I think that’s an excellent idea. Studies have shown that cannabis use with opioids can decrease your opioid use up to 25%.. However, there are several things to consider. After your surgery for several week, your medications may be changed, added or discontinued by your cardiologist or surgeon. These changes can affect your blood pressure and heart rate, so both should be stable before starting cannabis since it can sometimes cause changes in both.

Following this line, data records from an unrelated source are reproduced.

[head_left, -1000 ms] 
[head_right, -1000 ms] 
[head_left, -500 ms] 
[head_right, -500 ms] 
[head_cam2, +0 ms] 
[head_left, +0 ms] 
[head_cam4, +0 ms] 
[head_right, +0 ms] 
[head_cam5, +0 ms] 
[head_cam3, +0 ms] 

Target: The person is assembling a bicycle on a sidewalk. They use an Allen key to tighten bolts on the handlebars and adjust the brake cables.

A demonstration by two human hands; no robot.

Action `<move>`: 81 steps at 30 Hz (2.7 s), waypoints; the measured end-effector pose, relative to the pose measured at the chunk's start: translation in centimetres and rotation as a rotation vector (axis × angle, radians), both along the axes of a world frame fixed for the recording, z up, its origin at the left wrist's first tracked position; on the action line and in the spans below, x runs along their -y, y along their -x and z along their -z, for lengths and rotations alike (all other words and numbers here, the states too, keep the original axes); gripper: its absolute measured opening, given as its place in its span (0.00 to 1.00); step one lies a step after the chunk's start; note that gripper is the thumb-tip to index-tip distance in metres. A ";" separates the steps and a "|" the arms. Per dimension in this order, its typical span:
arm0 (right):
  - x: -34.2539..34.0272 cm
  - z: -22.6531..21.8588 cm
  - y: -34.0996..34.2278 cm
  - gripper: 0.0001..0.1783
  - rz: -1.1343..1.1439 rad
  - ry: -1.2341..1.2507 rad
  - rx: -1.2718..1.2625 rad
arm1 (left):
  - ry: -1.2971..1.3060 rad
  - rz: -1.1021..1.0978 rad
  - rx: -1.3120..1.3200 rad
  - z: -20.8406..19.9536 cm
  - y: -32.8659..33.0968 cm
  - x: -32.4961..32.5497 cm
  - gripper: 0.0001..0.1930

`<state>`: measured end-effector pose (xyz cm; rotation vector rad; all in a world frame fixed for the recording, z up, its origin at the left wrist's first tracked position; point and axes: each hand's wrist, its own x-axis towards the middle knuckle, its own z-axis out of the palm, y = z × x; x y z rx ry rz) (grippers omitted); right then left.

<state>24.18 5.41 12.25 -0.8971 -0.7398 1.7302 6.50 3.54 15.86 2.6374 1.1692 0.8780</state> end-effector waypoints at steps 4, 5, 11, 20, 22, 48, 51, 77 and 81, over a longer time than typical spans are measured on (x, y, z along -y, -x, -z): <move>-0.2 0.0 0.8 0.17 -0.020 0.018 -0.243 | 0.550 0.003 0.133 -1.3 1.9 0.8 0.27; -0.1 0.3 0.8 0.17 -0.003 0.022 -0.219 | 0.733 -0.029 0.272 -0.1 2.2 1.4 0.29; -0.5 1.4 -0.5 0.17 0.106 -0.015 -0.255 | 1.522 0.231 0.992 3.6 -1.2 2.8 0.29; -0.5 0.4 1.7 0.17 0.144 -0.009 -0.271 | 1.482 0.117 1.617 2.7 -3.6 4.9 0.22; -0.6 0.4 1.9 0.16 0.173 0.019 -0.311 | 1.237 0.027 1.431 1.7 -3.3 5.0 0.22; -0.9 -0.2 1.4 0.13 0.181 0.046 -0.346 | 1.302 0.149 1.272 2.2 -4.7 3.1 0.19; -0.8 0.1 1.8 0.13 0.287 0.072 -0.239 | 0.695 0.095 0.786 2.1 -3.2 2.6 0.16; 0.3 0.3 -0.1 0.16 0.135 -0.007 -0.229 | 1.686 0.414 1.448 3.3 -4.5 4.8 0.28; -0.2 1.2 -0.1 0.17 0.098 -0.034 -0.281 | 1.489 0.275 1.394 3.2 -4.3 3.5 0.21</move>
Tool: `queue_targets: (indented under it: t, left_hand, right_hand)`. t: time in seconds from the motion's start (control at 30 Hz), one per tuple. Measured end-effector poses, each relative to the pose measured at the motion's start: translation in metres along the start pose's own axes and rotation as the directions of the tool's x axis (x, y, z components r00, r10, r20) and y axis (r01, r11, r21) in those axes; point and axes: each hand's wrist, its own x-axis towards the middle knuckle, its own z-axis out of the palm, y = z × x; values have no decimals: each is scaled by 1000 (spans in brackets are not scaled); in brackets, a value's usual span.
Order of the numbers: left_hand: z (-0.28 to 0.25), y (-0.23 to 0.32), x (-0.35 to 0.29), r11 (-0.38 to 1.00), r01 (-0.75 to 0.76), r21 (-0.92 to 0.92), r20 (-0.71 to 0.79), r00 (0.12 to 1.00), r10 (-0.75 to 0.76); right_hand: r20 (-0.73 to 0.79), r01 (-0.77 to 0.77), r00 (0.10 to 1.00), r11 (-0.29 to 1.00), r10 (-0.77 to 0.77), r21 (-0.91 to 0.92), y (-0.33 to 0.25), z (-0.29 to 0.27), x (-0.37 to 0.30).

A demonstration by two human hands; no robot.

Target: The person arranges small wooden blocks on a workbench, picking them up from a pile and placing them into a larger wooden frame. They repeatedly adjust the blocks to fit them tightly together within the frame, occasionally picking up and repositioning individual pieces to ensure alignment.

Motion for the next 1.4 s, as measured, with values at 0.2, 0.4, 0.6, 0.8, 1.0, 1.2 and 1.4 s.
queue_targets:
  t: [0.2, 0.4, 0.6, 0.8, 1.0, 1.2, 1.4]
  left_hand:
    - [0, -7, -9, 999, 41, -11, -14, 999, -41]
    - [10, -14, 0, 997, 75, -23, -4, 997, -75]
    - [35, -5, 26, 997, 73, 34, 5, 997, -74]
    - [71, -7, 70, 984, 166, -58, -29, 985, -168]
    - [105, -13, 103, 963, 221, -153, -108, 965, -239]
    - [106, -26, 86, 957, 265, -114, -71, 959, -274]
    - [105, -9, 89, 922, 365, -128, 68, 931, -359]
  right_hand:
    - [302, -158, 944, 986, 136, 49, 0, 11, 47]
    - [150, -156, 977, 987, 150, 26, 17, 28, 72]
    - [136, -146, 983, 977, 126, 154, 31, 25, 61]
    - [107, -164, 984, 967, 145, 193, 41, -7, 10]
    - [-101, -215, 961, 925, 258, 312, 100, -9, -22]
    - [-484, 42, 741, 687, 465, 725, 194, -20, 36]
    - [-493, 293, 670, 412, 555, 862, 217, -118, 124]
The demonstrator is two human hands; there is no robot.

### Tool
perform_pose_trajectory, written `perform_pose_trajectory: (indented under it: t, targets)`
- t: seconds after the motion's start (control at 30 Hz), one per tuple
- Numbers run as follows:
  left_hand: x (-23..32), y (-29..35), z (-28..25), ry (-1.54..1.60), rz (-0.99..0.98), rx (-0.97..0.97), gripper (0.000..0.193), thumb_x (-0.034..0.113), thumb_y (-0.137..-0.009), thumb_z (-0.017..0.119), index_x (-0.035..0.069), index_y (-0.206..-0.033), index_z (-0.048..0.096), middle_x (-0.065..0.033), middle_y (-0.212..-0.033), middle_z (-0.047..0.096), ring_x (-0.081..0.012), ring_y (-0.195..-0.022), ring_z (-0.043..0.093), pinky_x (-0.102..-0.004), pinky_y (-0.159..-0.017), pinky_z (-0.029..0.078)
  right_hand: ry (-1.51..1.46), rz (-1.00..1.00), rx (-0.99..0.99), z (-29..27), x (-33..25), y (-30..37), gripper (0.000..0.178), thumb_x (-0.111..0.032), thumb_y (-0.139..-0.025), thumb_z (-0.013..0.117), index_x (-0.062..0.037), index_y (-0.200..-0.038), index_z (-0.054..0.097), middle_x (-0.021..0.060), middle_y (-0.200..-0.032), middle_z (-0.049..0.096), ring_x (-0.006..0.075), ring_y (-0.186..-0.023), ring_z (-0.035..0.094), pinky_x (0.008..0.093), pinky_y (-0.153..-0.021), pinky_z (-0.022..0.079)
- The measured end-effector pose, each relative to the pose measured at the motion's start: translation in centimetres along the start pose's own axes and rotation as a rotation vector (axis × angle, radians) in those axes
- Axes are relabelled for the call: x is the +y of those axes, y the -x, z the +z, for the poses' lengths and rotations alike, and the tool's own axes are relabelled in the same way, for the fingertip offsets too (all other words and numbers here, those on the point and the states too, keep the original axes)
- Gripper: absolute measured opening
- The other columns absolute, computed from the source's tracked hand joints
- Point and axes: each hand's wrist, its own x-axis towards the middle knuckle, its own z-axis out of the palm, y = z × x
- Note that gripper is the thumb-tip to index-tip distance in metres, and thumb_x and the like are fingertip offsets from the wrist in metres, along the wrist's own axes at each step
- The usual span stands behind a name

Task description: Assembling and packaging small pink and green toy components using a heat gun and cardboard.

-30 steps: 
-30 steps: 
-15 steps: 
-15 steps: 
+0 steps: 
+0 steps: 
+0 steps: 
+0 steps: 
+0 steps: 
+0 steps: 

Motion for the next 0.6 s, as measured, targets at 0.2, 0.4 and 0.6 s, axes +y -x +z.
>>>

During this time you might need to take some narcotics that the surgeon has prescribed. Everyone’s reaction to the chest wall pain after open-heart surgery is different and you may find that your pain is minimal by the time your medications, blood pressure, and heart rate are stabilized.
When all is stable I would suggest speaking with the surgeon and cardiologist to tell them that you would like to take cannabis for pain, if in fact, it is still there, to decrease your use of narcotics. Cardiac surgery patients usually begin cardiac rehabilitation 2-4 weeks after uncomplicated cardiac surgery, but this depends on your physical condition prior to surgery and other factors such as any difficulties during or after surgery.
When cardiac rehab does begin you may experience chest wall pain from the deeper breathing that you get from the exercise program to strengthen the heart muscle that you get from rehabilitation. It is this chest wall discomfort or pain that you might need to use cannabis for if anti-inflammatories do not work (which sometimes is all that is needed at this point).
Now to finally answer your question. Since its usually the chest incision that causes the most discomfort after open hear surgery (verses minimally invasive cardiac surgery that can be performed if possible), I would avoid both smoking and vaping cannabis. The reason being, though both give the fastest effect, is that they both can cause irritation to your lungs if your not used to inhaling them, which can cause coughing. This of course can be painful with a fresh chest wall incision.
I would tend to use a tincture that can start to take effect within 15-30 minutes. A capsule is another option. I would tend to avoid edibles, except perhaps in the evening for sleep, only for the reason that the effect can take 1-2 hours and you would like pain relief faster then that.
Speaking of cardiac rehab, it has been shown to significantly decrease your chances of another cardiac event and I would highly recommendation beginning it as soon as possible after your surgery. If you need cannabis to help tolerate it instead of narcotics, then go for it!
Perry Solomon, MD
I love Dr Solomon’s answer and would add that the problem I have met is when the patient has a stent and has to be on blood thinners for that reason or for other heart reasons, then the cannabis does add to thinning the blood and the dose of blood thinner may need to be adjusted to accommodate the cannabis.
Many doctors will tell you to stop the cannabis but because it has such profound pain relief without the addiction risk of narcotics I would encourage that you pursue talking with your doctor about your choices rather than their choices.
One of the major reasons for conflict in medicine is when doctors forced their choices on patients, and the patient suffers a bad outcome, then the patient is angry and takes action against the doctor. Sometimes it’s up to the patient to teach the doctor to learn to listen. Good luck, we all want to be seen and heard, so be well centered and express your wishes with kindness but you can be firm and repetitive in order to be heard.
I agree, but do think the short-term opiates have their place in the immediate post-operative period. THC is not the best for acute pain and CBD works best for inflammatory and neuropathic pain.
CBD competes for metabolic enzymes at the cytochrome P450 level so one must be cautious when using it with medications (Coumadin) that rely on those enzymes for metabolism. So if high CBD strains are used, be sure to dose it at least a couple of hours apart from your other medication – most especially Coumadin.